He didn’t choose! As the blue sweater and orange stockings moved off alongside the charro suit and jingling silver spurs, however, his face displayed that mixture of exasperation and bewilderment that is common to two creatures under the sun—to wit, a bull being played with the capa by a skilful matador and a man under torture by a woman.

When they disappeared around the corner, wrath surged within him. Here the creature whom, less than an hour ago, he had elected to wander with him through Java forests and on a personally conducted tour of China had first flouted him openly, and was now throwing herself at the head of a—well, a blanked, blanked Mexican! It was hard to swallow, and yet under his wrath the “wind” was fanning another flame into quite a respectable blaze.

If he could have seen the celerity with which Lee replaced their relations on the usual basis after she and Ramon passed from sight, Gordon might have felt better. But he did not, and when they returned almost an hour later she behaved just as badly, if not worse. Until the going down of the sun, in biblical phrase, and then some, she flirted shamelessly while Gordon exhibited, on his part, the customary phases. In lack of another girl of flirting age, he concentrated his attentions, at first, on Betty. But growing desperate as the evening wore on, he started a flirtation with the widow, whose looks and years brought her well within the limit. Being neither prim nor prudish, she, on her part, threw herself into the fray with a certain enjoyment and helped him out. But never for a moment was she deceived.

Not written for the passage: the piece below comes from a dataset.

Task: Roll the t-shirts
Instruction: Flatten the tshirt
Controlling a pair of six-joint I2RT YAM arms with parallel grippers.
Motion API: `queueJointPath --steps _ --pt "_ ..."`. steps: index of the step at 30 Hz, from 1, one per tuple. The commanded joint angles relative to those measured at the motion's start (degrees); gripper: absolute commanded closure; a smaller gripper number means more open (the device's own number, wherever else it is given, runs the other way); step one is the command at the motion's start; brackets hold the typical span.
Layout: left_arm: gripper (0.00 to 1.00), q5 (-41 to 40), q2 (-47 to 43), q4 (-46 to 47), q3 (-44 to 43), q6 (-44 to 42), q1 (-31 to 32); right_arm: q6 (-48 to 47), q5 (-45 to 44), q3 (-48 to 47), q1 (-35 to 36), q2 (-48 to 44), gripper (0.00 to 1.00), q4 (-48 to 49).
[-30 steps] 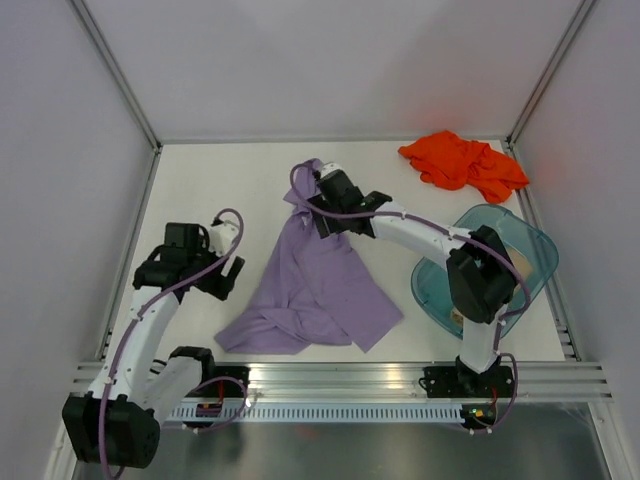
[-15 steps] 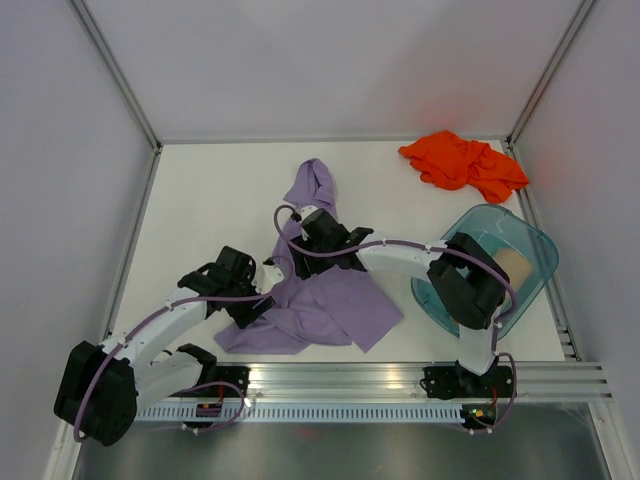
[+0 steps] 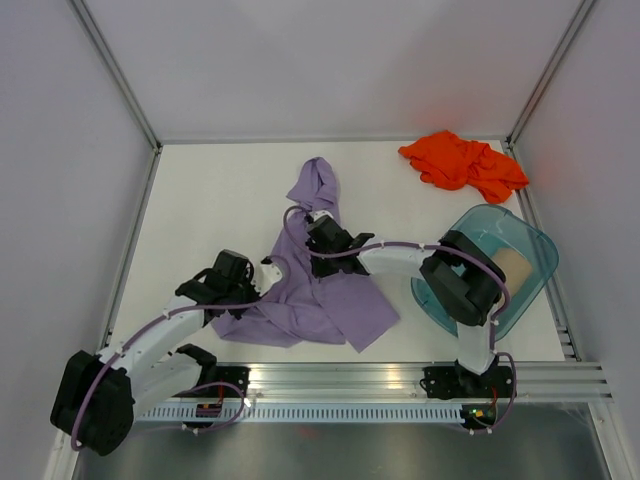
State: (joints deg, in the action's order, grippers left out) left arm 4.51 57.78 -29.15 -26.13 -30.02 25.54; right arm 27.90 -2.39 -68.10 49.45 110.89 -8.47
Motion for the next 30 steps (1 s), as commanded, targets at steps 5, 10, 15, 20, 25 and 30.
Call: queueJointPath --steps 5,10,15,20,25,30 --pt "0.98 -14.43 -12.24 0.06 -3.31 3.13 0.12 2.60 -1.02 1.83 -6.11 -16.38 1.00 0.12" --pt "0.98 -21.20 -16.03 -7.75 -10.23 3.65 -0.05 -1.00 -7.53 -1.95 -9.28 -32.65 1.00 -6.02" --pt "0.98 -27.63 -19.19 -13.56 -20.86 5.50 -2.24 -4.60 -11.75 -7.22 -9.37 -45.92 1.00 -9.63" --pt "0.98 -26.84 -24.37 -16.89 -27.03 2.43 -4.88 -6.45 -10.62 -13.62 -9.37 -54.19 1.00 -11.12" --pt "0.98 -23.86 -24.73 -19.54 -31.96 2.77 -7.08 -6.63 -6.58 -18.74 -9.37 -56.40 1.00 -12.89" --pt "0.98 -23.67 -21.49 -18.23 -31.44 4.62 -7.35 -7.24 -7.36 -22.07 -9.37 -51.58 1.00 -13.50"
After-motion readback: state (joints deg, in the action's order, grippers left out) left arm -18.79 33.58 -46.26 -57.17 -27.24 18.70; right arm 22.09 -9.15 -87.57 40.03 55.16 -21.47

“Flirting their young heads off against each other,” she summed the situation.

With secret amusement she observed the dignity of Gordon’s good-night at the close of the evening, and the excessive cordiality of Lee’s answer; also the stiffness of the bows between the young men.

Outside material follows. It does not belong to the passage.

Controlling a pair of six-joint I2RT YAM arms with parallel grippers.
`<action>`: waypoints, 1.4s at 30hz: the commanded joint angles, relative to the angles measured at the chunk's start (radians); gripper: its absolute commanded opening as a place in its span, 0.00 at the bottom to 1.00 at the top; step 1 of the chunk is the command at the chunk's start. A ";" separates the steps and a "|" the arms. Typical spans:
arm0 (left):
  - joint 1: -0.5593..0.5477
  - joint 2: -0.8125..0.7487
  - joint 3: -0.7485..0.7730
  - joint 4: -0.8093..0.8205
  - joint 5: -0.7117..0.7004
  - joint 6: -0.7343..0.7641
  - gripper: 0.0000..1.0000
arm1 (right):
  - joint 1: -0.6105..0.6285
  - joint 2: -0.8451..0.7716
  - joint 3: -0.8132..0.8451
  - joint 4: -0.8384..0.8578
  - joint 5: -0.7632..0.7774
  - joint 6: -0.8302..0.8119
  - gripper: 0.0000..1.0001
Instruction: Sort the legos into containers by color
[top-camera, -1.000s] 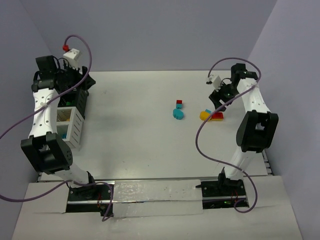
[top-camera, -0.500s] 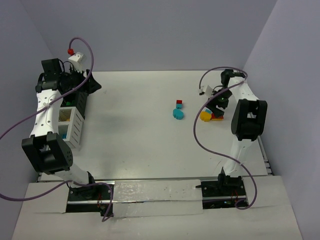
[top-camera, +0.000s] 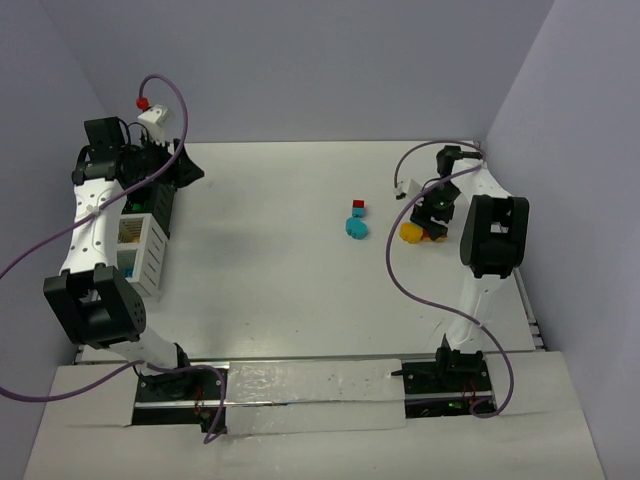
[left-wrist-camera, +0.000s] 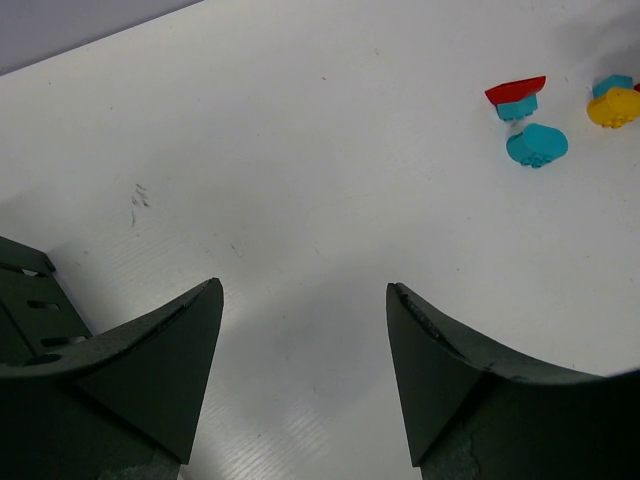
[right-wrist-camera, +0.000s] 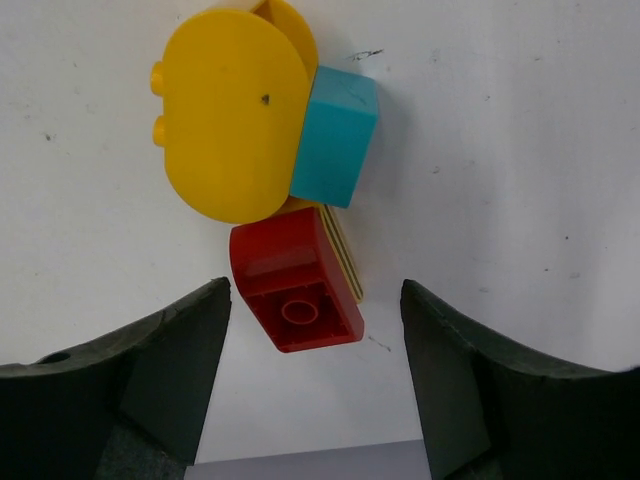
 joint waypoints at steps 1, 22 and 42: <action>-0.004 -0.004 0.011 0.001 0.028 0.006 0.75 | 0.007 -0.001 -0.009 0.032 0.012 -0.028 0.53; -0.008 -0.040 -0.007 0.063 0.185 -0.094 0.79 | -0.042 -0.176 0.213 -0.144 -0.264 0.182 0.00; -0.287 -0.178 -0.223 0.494 0.512 -0.555 0.86 | 0.491 -0.421 0.022 0.827 -0.900 1.405 0.00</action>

A certain restraint in the girl’s good-night to herself caused her inward laughter. Nevertheless, she observed the scriptural injunction not to let the sun go down on one’s offense. She entered with Lee into her bedroom, and, judging by the low laughter that escaped under the door, she quickly removed it. Nevertheless, she was not prevented, thereby, from a correct judgment of results.

“On the whole honors were even,” she mused while making her toilet. “I wonder who will score to-morrow?”

It was Lee.

“I’m coming home later,” she gave Gordon his orders, after breakfast. “You can go now. Mr. Icarza will ride with me.”

There was nothing for it, of course, but to obey. Saddling up, he rode away, but not before the widow had handed him a hastily scribbled note that contained—at least so she said—the recipe for a liniment Terrubio used on their horses which he had promised to Bull.